YOUR INSTRUCTIONS :: Output each record exactly as given. Leave out every picture.

RECORDS SUPPLIED ::
*** Block opens ***

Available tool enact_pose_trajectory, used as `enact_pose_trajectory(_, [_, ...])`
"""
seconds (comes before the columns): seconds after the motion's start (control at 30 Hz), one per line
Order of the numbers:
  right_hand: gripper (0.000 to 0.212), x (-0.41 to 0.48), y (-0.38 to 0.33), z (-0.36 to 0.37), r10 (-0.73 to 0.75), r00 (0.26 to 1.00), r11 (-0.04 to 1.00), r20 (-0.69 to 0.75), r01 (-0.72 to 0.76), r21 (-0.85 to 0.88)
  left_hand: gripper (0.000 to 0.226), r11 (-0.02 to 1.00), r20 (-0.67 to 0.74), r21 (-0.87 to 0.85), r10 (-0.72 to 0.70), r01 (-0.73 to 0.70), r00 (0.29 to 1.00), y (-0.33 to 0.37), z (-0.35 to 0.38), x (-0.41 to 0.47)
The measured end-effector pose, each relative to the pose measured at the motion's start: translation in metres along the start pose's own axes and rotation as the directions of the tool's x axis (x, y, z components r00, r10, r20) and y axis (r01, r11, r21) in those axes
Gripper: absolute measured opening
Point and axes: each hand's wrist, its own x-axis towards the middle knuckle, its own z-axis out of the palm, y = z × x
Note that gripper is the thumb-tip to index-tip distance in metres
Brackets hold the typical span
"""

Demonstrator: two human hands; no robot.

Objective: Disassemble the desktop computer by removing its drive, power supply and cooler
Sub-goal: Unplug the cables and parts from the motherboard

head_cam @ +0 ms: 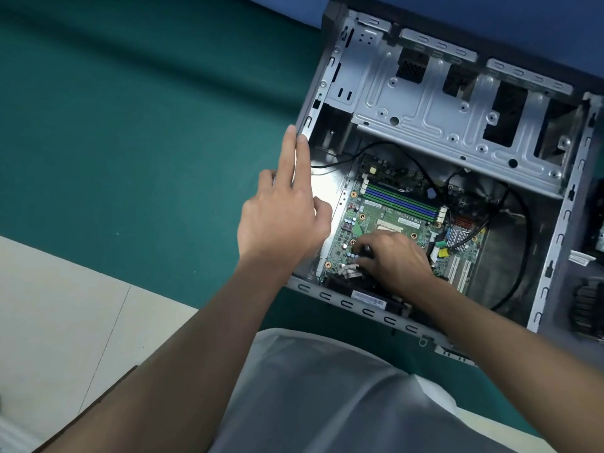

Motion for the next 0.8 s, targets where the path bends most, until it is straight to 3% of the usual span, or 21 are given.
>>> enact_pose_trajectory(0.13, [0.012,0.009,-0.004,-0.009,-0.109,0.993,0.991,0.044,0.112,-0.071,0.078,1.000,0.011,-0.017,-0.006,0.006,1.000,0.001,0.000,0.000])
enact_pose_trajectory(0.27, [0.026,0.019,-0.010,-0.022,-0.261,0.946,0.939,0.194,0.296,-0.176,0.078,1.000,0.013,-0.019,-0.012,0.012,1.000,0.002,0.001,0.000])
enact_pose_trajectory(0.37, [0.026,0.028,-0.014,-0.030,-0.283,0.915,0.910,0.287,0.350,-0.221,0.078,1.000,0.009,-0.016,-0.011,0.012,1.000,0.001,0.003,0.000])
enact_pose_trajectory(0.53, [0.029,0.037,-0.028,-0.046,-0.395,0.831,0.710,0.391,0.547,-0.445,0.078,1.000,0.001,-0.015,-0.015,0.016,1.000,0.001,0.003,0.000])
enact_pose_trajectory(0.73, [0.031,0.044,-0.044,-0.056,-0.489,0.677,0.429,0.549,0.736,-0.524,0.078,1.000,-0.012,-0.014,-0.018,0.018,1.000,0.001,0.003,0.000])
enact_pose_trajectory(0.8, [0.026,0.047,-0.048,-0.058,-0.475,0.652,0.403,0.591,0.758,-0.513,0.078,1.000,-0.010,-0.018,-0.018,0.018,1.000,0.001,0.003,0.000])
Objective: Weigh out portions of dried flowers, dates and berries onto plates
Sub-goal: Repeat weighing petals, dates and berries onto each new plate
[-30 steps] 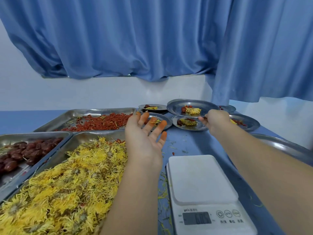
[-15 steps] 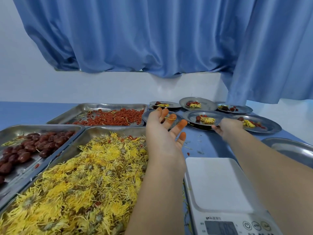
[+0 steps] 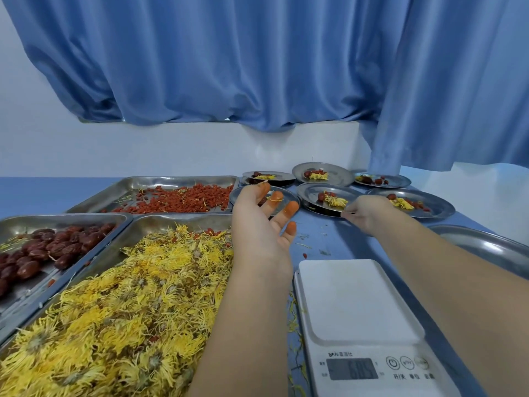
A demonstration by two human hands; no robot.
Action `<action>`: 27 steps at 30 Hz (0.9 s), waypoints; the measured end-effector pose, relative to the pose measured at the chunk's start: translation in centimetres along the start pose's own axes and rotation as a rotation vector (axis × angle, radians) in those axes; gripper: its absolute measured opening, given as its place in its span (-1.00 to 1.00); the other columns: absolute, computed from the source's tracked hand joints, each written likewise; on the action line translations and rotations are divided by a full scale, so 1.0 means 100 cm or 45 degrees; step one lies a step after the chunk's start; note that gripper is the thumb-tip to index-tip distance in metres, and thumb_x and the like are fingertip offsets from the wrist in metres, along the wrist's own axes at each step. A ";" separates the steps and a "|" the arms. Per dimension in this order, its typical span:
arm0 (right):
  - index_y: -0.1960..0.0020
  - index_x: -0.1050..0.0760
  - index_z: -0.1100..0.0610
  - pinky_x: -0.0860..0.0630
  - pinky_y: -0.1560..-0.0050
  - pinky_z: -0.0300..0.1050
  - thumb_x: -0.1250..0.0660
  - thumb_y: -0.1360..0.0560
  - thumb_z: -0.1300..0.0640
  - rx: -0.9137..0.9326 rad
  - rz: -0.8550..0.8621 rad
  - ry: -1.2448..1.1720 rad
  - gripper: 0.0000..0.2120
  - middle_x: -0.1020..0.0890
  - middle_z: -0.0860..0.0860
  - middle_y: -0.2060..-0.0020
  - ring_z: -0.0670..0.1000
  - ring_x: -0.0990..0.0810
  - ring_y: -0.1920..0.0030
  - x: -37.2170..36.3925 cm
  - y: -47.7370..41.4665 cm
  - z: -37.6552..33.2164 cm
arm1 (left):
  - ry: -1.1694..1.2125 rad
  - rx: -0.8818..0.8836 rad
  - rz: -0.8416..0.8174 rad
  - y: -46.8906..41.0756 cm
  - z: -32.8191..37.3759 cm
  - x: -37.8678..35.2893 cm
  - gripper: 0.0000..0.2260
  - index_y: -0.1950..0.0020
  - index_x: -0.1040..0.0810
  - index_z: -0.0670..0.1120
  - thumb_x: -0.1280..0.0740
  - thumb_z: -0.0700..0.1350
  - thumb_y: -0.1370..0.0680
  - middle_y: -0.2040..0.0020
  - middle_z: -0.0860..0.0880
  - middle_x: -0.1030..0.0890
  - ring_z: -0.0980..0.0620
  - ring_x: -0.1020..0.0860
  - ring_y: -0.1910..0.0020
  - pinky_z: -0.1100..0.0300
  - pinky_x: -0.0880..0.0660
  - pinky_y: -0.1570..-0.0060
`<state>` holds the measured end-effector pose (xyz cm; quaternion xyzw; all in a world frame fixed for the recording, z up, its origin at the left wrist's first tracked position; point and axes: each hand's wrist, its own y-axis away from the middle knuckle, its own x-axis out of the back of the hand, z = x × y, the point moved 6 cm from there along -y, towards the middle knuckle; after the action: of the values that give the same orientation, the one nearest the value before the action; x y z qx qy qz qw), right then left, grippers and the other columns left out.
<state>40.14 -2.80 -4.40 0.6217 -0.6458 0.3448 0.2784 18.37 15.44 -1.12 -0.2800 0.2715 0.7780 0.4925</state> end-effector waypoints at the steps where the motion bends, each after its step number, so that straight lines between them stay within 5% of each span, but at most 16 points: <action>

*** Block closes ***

WRITTEN SOLUTION ::
Available tool enact_pose_trajectory, used as `enact_pose_trajectory(_, [_, ...])`
"""
seconds (comes before the columns): seconds after the motion's start (control at 30 Hz), one per line
Order of the numbers:
  right_hand: gripper (0.000 to 0.212), x (-0.41 to 0.48), y (-0.38 to 0.33), z (-0.36 to 0.37), r10 (-0.73 to 0.75), r00 (0.26 to 1.00), r11 (-0.04 to 1.00), r20 (-0.69 to 0.75), r01 (-0.72 to 0.76), r21 (-0.85 to 0.88)
  left_hand: gripper (0.000 to 0.226), r11 (-0.02 to 1.00), r20 (-0.67 to 0.74), r21 (-0.87 to 0.85), r10 (-0.72 to 0.70), r01 (-0.73 to 0.70), r00 (0.29 to 1.00), y (-0.33 to 0.37), z (-0.35 to 0.38), x (-0.41 to 0.47)
The measured end-effector pose, each relative to the pose measured at the motion's start: translation in metres along the start pose's own axes and rotation as the directions of the tool's x axis (x, y, z components r00, r10, r20) and y axis (r01, r11, r21) in those axes
Gripper: absolute measured opening
Point and axes: each hand's wrist, its own x-axis towards the middle knuckle, its own z-axis out of the palm, y = z × x
Note that gripper is the thumb-tip to index-tip distance in metres
Brackets hold the typical span
"""

Demonstrator: two human hands; no robot.

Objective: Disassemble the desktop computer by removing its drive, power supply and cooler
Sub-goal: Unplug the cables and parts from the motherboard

head_cam @ +0 ms: 

Motion for the next 0.8 s, targets where the path bends most, until it is straight to 3% of the usual span, or 21 are given.
>>> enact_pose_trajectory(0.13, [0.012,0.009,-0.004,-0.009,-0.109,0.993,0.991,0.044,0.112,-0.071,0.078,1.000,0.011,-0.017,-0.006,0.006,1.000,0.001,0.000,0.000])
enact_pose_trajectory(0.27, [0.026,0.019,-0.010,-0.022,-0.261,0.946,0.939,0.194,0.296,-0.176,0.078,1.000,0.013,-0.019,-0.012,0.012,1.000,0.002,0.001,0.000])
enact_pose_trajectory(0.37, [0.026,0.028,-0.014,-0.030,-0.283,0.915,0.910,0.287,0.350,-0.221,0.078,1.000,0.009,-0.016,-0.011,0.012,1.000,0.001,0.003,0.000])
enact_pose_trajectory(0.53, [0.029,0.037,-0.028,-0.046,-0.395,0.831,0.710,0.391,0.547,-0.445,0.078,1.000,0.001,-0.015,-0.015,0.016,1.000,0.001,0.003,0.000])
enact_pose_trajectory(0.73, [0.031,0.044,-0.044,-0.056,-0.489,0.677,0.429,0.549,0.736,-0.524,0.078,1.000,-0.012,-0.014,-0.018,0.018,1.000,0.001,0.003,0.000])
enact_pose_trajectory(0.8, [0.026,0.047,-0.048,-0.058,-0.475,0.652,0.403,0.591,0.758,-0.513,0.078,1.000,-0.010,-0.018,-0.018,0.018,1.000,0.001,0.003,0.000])
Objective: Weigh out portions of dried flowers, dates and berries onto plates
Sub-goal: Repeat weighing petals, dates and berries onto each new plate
[-30 steps] 
[-15 steps] 
[+0 steps] 
A demonstration by two human hands; no robot.
Action `<action>`: 27 steps at 30 Hz (0.9 s), waypoints; the measured end-effector pose, relative to the pose measured at the chunk's start: translation in centimetres along the start pose's own axes and rotation as a rotation vector (axis × angle, radians) in those axes; gripper: its absolute measured opening, given as its place in its span (-1.00 to 1.00); the other columns: absolute, computed from the source's tracked hand joints, each written likewise; on the action line translations and rotations are divided by a full scale, so 1.0 means 100 cm or 45 degrees; step one lies a step after the chunk's start; note that gripper is the thumb-tip to index-tip distance in metres, and thumb_x and the like are fingertip offsets from the wrist in metres, along the wrist's own axes at each step. A ";" separates the steps and a "|" the arms. Per dimension in this order, its typical span:
arm0 (right):
  - index_y: -0.1960..0.0020
  - index_x: -0.1050..0.0760
  - index_z: -0.1100..0.0610
  - pinky_x: -0.0860..0.0630
  - pinky_y: -0.1560..-0.0050
  - pinky_z: -0.0300..0.1050
  - thumb_x: -0.1250..0.0660
  - thumb_y: -0.1360..0.0560
  - thumb_z: -0.1300..0.0640
  - rx: -0.9137..0.9326 rad
  - rz: -0.8550..0.8621 rad
  - ry: -1.2448..1.1720 rad
  - gripper: 0.0000..0.2120
  - middle_x: -0.1020..0.0890
  - middle_z: -0.0860..0.0860
  - middle_y: -0.2060..-0.0020
  - ring_z: -0.0670..0.1000
  - ring_x: -0.0990..0.0810
  - ring_y: -0.1920..0.0030
  - x: -37.2170..36.3925 cm
  - y: -47.7370..41.4665 cm
  - z: -37.6552..33.2164 cm
arm1 (left):
  - ry: -1.1694..1.2125 rad
  - rx: -0.8818..0.8836 rad
  - rz: -0.8416..0.8174 rad
  - y: -46.8906..41.0756 cm
  - z: -32.8191..37.3759 cm
  - x: -37.8678..35.2893 cm
  - gripper: 0.0000..0.2260
  - index_y: -0.1950..0.0020
  - index_x: -0.1040..0.0810
  - index_z: -0.0670..0.1120
  - thumb_x: -0.1280..0.0740
  - thumb_z: -0.0700..0.1350
  - thumb_y: -0.1370..0.0680
  - middle_y: -0.2040..0.0020
  - middle_z: -0.0860..0.0880
  - middle_x: -0.1030..0.0890
  - ring_z: -0.0980..0.0620
  - ring_x: -0.1020..0.0860
  - ring_y: -0.1910..0.0020
  - pinky_z: -0.1100..0.0300
  - pinky_x: -0.0880..0.0660
  - pinky_y: -0.1570..-0.0060
`<state>` holds the measured end-effector pose (xyz cm; quaternion xyzw; all in a world frame fixed for the recording, z up, its origin at the left wrist's first tracked position; point and axes: each hand's wrist, its own y-axis away from the middle knuckle, its own x-axis out of the back of the hand, z = x × y, the point moved 6 cm from there along -y, towards the middle knuckle; after the action: of the values that give the same orientation, the one nearest the value before the action; x y z qx qy qz qw), right then left, grippers and the other columns left out.
<state>40.14 -2.80 -4.40 0.6217 -0.6458 0.3448 0.2784 18.37 15.44 -1.12 -0.2800 0.2715 0.7780 0.4925</state> end-effector waypoints at the steps where the motion bends, each after its step number, so that straight lines between them stay within 5% of each span, but at most 16 points: <action>

There is nothing more to add to this answer.